Assignment. Return the whole listing exactly as written.

####

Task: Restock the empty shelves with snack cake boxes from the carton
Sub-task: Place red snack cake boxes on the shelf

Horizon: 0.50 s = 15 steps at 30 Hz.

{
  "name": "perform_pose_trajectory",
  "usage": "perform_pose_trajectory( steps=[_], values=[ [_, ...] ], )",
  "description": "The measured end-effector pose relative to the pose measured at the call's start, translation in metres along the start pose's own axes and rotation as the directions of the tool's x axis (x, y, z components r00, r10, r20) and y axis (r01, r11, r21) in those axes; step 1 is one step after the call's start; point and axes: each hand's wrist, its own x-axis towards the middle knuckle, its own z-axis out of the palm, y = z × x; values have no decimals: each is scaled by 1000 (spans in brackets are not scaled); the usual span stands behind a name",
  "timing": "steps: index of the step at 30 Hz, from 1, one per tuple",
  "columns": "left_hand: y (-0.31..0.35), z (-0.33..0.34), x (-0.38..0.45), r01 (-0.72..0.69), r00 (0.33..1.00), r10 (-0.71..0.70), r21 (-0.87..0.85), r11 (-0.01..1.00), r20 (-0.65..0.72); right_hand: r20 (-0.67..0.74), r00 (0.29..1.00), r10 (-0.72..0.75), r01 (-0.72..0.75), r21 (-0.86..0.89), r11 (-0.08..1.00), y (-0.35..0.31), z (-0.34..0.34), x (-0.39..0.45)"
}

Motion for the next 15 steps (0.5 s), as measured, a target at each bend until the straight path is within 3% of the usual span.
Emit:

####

Exercise solution.
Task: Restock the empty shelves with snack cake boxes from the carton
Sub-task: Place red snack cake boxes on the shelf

Horizon: 0.50 s = 15 steps at 30 Hz.

{
  "name": "perform_pose_trajectory",
  "usage": "perform_pose_trajectory( steps=[_], values=[ [_, ...] ], )",
  "description": "The measured end-effector pose relative to the pose measured at the call's start, translation in metres along the start pose's own axes and rotation as the directions of the tool's x axis (x, y, z components r00, r10, r20) and y axis (r01, r11, r21) in those axes; step 1 is one step after the call's start; point and axes: each hand's wrist, its own x-axis towards the middle knuckle, its own z-axis out of the palm, y = z × x; values have no decimals: each is scaled by 1000 (spans in brackets are not scaled); the usual span stands behind a name",
  "timing": "steps: index of the step at 30 Hz, from 1, one per tuple",
  "columns": "left_hand: y (-0.31..0.35), z (-0.33..0.34), x (-0.38..0.45), r01 (-0.72..0.69), r00 (0.33..1.00), r10 (-0.71..0.70), r21 (-0.87..0.85), r11 (-0.01..1.00), r20 (-0.65..0.72); right_hand: r20 (-0.67..0.74), r00 (0.29..1.00), r10 (-0.72..0.75), r01 (-0.72..0.75), r21 (-0.86..0.89), r11 (-0.08..1.00), y (-0.35..0.31), z (-0.34..0.34), x (-0.39..0.45)"
}

Motion for the next 15 steps (0.5 s), as measured, a target at each bend until the straight path is within 3% of the usual span.
Emit:

For this exercise, nothing further remains to be done.